A day before Roy is to appear in front of the panel, the four partners agree for a direct meeting with Roy and he gets them into Salim's caravan in which they murdered Firose, and has all of them sign over their respective properties to the government in exchange for his silence. However, Roy double crosses them, revealing that he has taped their confession in the caravan and will submit it along with the documents. The four attempts to kill Roy, but Roy along with his friend Jomy, overpowers and locks them in the caravan. Roy appears in front of the panel, submitting the documents and the recording, admitting that he is not the real Arjunan, but a common civilian who was pulled into the controversy by the media. The four businessmen are taken into custody. Later, while in his office, Anjali hands Roy a letter from Arjunan, who thanks him for everything, while Roy and Anjali share a smile over the one question that remains after everything that has happened: Who is Arjunan..?

==Production==
Arjunan Saakshi is the second film by Ranjith Sankar, whose previous film Passenger, another thriller, was met with positive reviews for its novelty and was a box office hit. Ranjith Sankar announced this project in December 2009 with Prithviraj in the lead. The director says that the story of Arjunan Saakshi had been in his mind quite a while when he happened to see an article about a project for a tram network in Kochi, which didn't work out. The strange title of the film find more meaning, as the film progresses, according to the director. According to Prithviraj, Arjunan Saakshi is a contemporary film. He says: "It deals with how we evade our responsibility towards society. We often blame others for everything that goes wrong, but how often do we take responsibility for our actions? We are not ready to sacrifice anything but we tend to forget that we enjoy freedom because people risked their lives to attain it for us."
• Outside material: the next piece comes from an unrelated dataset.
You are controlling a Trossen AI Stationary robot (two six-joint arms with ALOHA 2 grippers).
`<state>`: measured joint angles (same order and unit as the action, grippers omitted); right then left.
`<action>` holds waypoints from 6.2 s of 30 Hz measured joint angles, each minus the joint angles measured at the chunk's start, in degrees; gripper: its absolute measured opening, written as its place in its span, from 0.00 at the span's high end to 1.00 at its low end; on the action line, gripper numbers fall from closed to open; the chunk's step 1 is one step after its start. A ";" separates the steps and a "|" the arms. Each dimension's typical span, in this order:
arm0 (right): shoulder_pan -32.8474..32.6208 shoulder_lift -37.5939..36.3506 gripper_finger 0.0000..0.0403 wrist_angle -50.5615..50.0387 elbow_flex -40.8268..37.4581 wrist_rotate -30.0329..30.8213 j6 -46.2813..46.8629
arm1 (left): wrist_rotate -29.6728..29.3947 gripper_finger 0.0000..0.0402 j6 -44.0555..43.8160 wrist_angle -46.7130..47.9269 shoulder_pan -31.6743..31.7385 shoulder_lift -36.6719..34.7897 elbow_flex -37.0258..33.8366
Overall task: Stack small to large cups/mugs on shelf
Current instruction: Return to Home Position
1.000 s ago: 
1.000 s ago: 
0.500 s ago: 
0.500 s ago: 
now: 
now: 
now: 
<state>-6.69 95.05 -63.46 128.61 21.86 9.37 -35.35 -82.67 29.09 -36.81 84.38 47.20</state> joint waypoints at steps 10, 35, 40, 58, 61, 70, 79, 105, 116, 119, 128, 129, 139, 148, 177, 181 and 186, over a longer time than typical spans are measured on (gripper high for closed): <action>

In Arjunan Saakshi, the lead character Roy Mathew is played by Prithviraj, who started working on the film much before the completion of Santosh Sivan's Urumi and Lijo Jose Pellissery's City of God. Ann Augustine, who debuted through Lal Jose's Elsamma Enna Aankutty in 2010, plays the role of an investigative journalist and a city-bred youngster Anjali Menon, who happens to get involved in certain social issues. The supporting cast includes Jagathy Sreekumar, Nedumudi Venu, Vijayaraghavan, Biju Menon, Suresh Krishna and Vijeesh.

The film was launched on 1 November 2010 in Kochi. The filming occurred at various parts of Kochi. Ajayan Vincent handled the camera while Bijibal composed the music, with lyrics written by Anil Panachooran. The editor of the film was Ranjan Abraham. The costume designer of the film was Sameera Saneesh.

==Release==
The film released on 28 January 2011 in 70 theatres Prithviraj rated it among his personal favourites and that Arjunan Saakshi was one film he was proud of doing.

===Critical response===
Veeyen of Nowrunning.com gave the film 2.5 out of 5 stars, stating, "It is a multi-pointed critique that brings everyone around – the administration, the police force, the state, the media and the general public – under the scanner and unveils a startling story of victims and perpetrators."